Co-written with ex-Burnley star Paul Fletcher, the novel is set in 1974 and takes real characters from the world of football to the backdrop of some very real political issues during the General Election.
Below is an extract from chapter 19 of the book featuring some of Don Revie's famous Leeds United team:
"For the visit of Leeds United, he had drilled home the message all week that they had to be at their best, and they had to fight like hell to dominate the game. Leeds were one of those teams whose reputation was worth a goal every game.
Even watching them stride from the coach, smiling at the booing that greeted them, captain Billy Bremner waving nicely at a fan screaming, ‘You dirty bastard, Bremner, I hope Taffy Rees breaks your fucking neck,’ manager Don Revie head down, determined, gruff – even then, they looked scary. When they went out to warm up, they seemed to relish the abuse that rained down on them.
Johnny Giles, with the innocent look of a choirboy but, Gordon had reminded his team, ‘even dirtier than Bremner and harder than Hunter’, couldn’t resist shouting back at the fan who called him a dirty Irish bastard, ‘Must be nice for you losers to have a big club here for once, eh?’
Sadly, he had passed a late fitness test. They intimidated players and referees. They even intimidated the ball boys.

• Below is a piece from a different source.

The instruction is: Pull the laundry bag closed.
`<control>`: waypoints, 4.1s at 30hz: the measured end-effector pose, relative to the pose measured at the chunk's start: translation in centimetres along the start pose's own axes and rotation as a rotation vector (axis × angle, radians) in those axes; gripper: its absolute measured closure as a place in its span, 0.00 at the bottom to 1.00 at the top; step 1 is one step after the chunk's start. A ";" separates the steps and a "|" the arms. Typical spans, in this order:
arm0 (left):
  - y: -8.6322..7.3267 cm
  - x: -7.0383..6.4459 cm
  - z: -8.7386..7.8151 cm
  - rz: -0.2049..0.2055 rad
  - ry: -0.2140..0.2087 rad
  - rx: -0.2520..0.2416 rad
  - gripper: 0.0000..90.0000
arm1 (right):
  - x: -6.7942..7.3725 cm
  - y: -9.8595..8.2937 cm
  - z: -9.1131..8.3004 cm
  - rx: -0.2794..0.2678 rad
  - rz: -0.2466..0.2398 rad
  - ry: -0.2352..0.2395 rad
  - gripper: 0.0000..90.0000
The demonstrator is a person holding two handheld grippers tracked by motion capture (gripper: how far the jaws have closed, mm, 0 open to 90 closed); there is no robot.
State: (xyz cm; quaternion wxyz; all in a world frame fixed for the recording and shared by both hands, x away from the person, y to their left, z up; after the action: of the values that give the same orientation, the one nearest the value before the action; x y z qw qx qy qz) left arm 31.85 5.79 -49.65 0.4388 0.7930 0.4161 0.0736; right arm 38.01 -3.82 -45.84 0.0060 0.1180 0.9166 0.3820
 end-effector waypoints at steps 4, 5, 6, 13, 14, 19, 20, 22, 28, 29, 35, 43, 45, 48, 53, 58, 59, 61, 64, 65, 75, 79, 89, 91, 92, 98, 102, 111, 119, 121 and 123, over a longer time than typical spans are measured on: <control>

From back to front, from David Harvey in goal to Willie Buchanan’s hero Eddie Gray on the left wing, this was as hard a group of players as you could wish for, a team and a culture entirely made in Revie’s image. Winning was all that mattered. Do what it takes. Nothing else matters.
The trouble was they could play too. Reaney, Charlton, Hunter, Cherry – fuck me, Gordon said to himself as he looked at the team line-ups on the programme, what he wouldn’t give for a defence like that. Reaney was a brilliant defender, a fierce competitor and very hard to get past. Cherry and Gray on the left, what a bloody combination. Bremner and Giles – how could two tiny men be so fearsome?
Just seeing their names on the sheet, Bremner at four, Giles at ten, and thinking back to the damage they did last time they were here, Gordon felt his confidence sinking a little. Peter Lorimer, another hard Scot, reckoned to have the fastest shot in the League, Mick Jones and Allan Clarke up front, Gray out wide. On the bench Paul Madeley, always so composed playing the ball out from the back – he would walk into any team in the League, Gordon said to himself, and yet there he was as a sub.
Ronnie Winston had arrived, and popped his head round the door. ‘OK, boss?’ ‘We are going to have to be on our game today,’ Gordon said. ‘And they are going to have to be off it.’ ‘Let’s focus on the first, eh boss? Nothing we can do about the second.’
Then he walked off to the dressing room, leaving Gordon to ponder that his Number Two had just talked to him as though he was Number One. Maybe it was inevitable. For now, as he saw the players arriving in dribs and drabs, and then heard the fuss in the corridor as Leeds United arrived, it was time to push all negativity aside, and try to get his players up for it. He knew from his own playing days that players do not take in too much from the final pre-match team talk.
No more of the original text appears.